The bonding surface of the vibration plate 2 to the piezoelectric element 3 has S
An n-oxide or ITO (In ₂ O ₅ —SnO ₂ ) is formed as a thin film as a lead electrode, and is electrically connected to a print signal source set outside.

As the material of the diaphragm 2, a silicon single crystal, a Si compound, or a metal material having a Si compound formed on the surface can be used. It is also possible to use a 42 alloy (Fe-Ni alloy) having a thermal expansion coefficient equal to that of a silicon single crystal as a metal material. In this case, a thin film of Si oxide is formed in advance on the surface by sputtering or the like. There is a need. The 42 alloy Si oxide forming surface was placed on the flow path substrate 1
Then, both substrates can be joined by the same method as described above, and a strong joining force can be obtained. The 42 alloy is a conductive material and can be used as a common electrode.
Will be connected to the upper surface.

[0016]

According to the ink jet print head of the present invention, the nozzle opening, the pressure generating chamber communicating with the nozzle opening, the ink supply path communicating with the pressure generating chamber, and one wall surface of the pressure generating chamber are formed. In the ink jet print head comprising a vibrating plate to be configured and a pressure generating element formed at a position of the vibrating plate facing the pressure generating chamber, the pressure generating chamber and the ink supply path forming an ink flow path A flow path substrate formed of a silicon single crystal substrate integrally formed with the nozzle opening, and a diaphragm in which a silicon compound is formed on a surface of a metal material having substantially the same thermal expansion coefficient as the silicon single crystal substrate. Since the flow path substrate and the silicon compound forming surface of the vibration plate are joined without using an adhesive layer, a vibration plate simply formed from a silicon single crystal substrate is used. Compared to the case, the use of a metal material prevents problems such as breaking of the diaphragm, and the metal material of the diaphragm is substantially equivalent to the silicon single crystal substrate forming the flow path substrate. Since it has a thermal expansion coefficient, it is possible to prevent poor joining that occurs when a heating step is used when joining the flow path substrate and the diaphragm.
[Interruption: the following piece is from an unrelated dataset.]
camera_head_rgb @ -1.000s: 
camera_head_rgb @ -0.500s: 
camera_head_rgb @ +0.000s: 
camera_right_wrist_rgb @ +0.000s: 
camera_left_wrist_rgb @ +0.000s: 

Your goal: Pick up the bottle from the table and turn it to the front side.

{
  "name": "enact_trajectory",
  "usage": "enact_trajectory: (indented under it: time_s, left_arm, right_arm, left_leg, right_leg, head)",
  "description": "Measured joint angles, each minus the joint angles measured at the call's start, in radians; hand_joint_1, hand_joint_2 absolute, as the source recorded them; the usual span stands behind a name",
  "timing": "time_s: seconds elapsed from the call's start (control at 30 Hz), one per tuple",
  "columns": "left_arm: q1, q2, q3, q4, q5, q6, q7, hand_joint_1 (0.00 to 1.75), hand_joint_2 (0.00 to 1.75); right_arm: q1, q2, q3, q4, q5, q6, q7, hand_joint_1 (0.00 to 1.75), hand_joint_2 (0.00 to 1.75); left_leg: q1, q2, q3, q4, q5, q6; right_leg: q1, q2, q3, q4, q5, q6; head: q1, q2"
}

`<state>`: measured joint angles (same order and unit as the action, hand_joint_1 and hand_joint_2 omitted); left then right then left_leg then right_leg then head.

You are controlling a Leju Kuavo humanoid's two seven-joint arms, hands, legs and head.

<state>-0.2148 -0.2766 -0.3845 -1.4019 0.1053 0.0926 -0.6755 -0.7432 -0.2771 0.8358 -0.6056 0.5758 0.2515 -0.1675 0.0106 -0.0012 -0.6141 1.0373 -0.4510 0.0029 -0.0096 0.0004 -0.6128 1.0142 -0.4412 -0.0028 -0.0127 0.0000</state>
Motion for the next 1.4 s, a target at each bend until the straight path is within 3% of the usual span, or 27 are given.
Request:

[Brief description of the drawings]

FIG. 1 is an exploded perspective view showing a configuration of an ink jet print head of the present invention.

FIG. 2 is a perspective view illustrating an appearance of a flow path substrate.

FIGS. 3A to 3D are diagrams illustrating a process of forming an ink flow path of a flow path substrate.

FIG. 4 is a partial cross-sectional view of the inkjet print head.

[Explanation of symbols]

 DESCRIPTION OF SYMBOLS 1 Flow path board 2 Vibration plate 3 Piezoelectric element 4 Lead electrode 5 Ink supply pipe 6 Nozzle opening 7 Pressure generating chamber 8 Ink supply port 9 Reservoir

Claims (1)

(57) [Claims] 1. A nozzle opening, a pressure generating chamber communicating with the nozzle opening, an ink supply path communicating with the pressure generating chamber, a diaphragm constituting one wall surface of the pressure generating chamber, An ink jet print head comprising a pressure generating element formed at a position facing the pressure generating chamber, wherein the pressure generating chamber forming an ink flow path, the ink supply path, and the nozzle opening are integrally formed with silicon. A flow path substrate composed of a single crystal substrate; and a diaphragm in which a silicon compound is formed on a surface of a metal material having substantially the same thermal expansion coefficient as the silicon single crystal substrate. An ink jet print head, wherein the surface of the substrate is bonded to the surface on which the silicon compound is formed without interposing an adhesive layer.